For me, it's another week of travel towards the end of the week, and I'm really looking forward to a 3 day week.  Granted, I have meetings during work travel, but I don't mind, cause they're usually over quickly and I have the rest of the time to do what I want.  Which I'm sure will just mean reading and being at the gym.  I don't mind though, as long as my books have been delivered before then!  Or else things are going to suck.  Reading is an underrated leisure activity.  The world would be a better place if we all read just a little bit more. 

What the hell is going to happen with today?  It's going to be a non-issue.  Just like everything else.  I find my thirst for knowledge insatiable, especially on financial markets, it's interesting to get involved and see what's out there, you know!  I don't know why I wasn't interested before, but I am now.  Gotta keep the brain stimulated somehow!

So yes, you should be aware by now that Robin Williams took his own life last week and it's come as a shock to everyone.  We won't get into the trope of the funniest person usually being the saddest one.  We will never know the full truth, but everyone was quick to speculate about the state of his mental health and having a conversation to spare your life, given his past history with depression and substance abuse.  But now it's coming out that he was in the early stages of Parkinson's Disease, which is debilitating and immeasurably life altering.  So should he not have the right to take his own life?  That's a very difficult question that we cannot answer for him.  But let's summarise it as follows: mental health vs the right to take your own life.

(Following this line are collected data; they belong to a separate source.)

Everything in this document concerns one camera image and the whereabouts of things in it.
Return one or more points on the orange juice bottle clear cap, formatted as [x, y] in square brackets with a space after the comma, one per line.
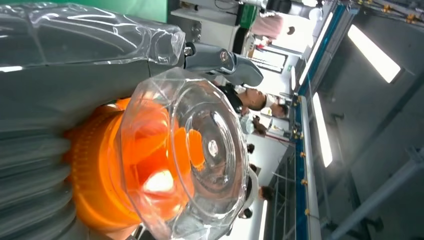
[99, 165]

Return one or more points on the person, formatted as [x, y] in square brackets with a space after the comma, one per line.
[256, 124]
[280, 107]
[261, 193]
[265, 26]
[253, 99]

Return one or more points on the white cabinet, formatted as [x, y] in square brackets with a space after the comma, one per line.
[212, 26]

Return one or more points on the green box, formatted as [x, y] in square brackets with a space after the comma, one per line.
[247, 15]

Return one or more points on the blue frame beam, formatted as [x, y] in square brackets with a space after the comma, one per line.
[300, 185]

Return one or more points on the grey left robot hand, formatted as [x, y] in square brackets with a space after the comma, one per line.
[66, 86]

There's some crazy stuff going on in the world right now, especially with regard to this ebola epidemic.  So those of you not in the know, there was an outbreak, and a lot of people have died, which isn't that uncommon, given the mortality rate associated with ebola, and the rather nasty way people tend to die as a result.  So a lot of really knowledgeable and well trained African doctors died as they treated those infected, and somehow American volunteers who were at the site were extracted back to America and given an experimental serum and are on the road to recovery.  What the hell??  How come this serum can't be given to those infected?  If the mortality rate is so high, it doesn't matter if the drug is experimental, because at least it's an effort.  Well, just goes to show how America 'helps' people.  I hope this comes back to bite them in the ass as the outbreak fails to get contained and someone sneaks into the country for treatment and things spread.  You have to think ahead to the possible repercussions of your ridiculous medical and foreign policy.

Ahh what else was I going to blog about today?  I don't even remember.  I just want to be done for the day, but still 2 and a half hours to go, sheeesh.  I can do this!

Joaquin out.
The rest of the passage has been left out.